I'm working on a longitudinal dataset where there's multiple data for the same year, but sometime's it's missing. So, using this data:
id <- c(rep("1", 5), rep("2", 5), rep("3", 5))
year <- c(1999, 1999, 2000, 2001, 2001, 1999, 2000, 2001, 2001, 2001, 1999, 2000,
2001, 2002, 2003)
marstat <- c("married", NA, "married", "married", "divorced", "single", "single", "single", NA, NA, "married", NA, "married", "divorced", "divorced")
df <- data.frame(id , year , marstat)
id year marstat
1 1 1999 married
2 1 1999 NA
3 1 2000 married
4 1 2001 married
5 1 2001 divorced
6 2 1999 single
7 2 2000 single
8 2 2001 single
9 2 2001 NA
10 2 2001 NA
11 3 1999 married
12 3 2000 NA
13 3 2001 married
14 3 2002 divorced
15 3 2003 divorced
I want to fill NAs with existing data for that person if there's information about the marital status for that year.
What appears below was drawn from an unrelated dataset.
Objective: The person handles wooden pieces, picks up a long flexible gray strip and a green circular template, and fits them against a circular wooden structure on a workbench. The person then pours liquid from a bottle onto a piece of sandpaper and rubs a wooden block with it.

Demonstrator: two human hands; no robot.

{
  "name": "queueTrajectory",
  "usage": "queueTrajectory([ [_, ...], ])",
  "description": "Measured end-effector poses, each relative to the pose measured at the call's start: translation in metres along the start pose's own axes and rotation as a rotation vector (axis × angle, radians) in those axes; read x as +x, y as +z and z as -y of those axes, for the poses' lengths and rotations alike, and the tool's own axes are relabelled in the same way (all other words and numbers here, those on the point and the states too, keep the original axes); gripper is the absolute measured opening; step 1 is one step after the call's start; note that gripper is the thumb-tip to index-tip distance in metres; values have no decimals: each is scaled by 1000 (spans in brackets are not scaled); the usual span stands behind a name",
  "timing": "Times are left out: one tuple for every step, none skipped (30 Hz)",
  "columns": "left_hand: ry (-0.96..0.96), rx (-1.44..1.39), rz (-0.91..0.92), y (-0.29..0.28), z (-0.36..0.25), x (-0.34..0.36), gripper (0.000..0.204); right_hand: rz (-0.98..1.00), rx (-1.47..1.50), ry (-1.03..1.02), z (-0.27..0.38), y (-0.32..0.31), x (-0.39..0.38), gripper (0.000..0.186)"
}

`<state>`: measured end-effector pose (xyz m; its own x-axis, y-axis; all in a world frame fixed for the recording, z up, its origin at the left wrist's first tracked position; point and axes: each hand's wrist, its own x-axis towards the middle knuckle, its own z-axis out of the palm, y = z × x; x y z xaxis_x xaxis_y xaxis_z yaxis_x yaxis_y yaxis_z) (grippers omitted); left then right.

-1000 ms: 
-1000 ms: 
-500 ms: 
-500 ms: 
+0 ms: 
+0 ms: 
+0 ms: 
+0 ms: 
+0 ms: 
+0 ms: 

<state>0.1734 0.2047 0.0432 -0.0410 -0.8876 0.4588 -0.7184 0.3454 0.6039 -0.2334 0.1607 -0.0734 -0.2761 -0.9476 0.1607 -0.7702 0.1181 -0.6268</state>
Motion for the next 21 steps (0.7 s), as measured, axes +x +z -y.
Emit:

So for ID 1, there's an NA in row 2, but there's data for that person for the same year, so I'd want it to say "married" there. Similarly for ID, row 9 and 10, it should say "single" because the person was single in 2001 based on data from row 8.
I don't just want to drop the rows with missingness as in my actual data I have a lot more columns.
I don't want to fill it based on previous/later values. Only if the year in the same.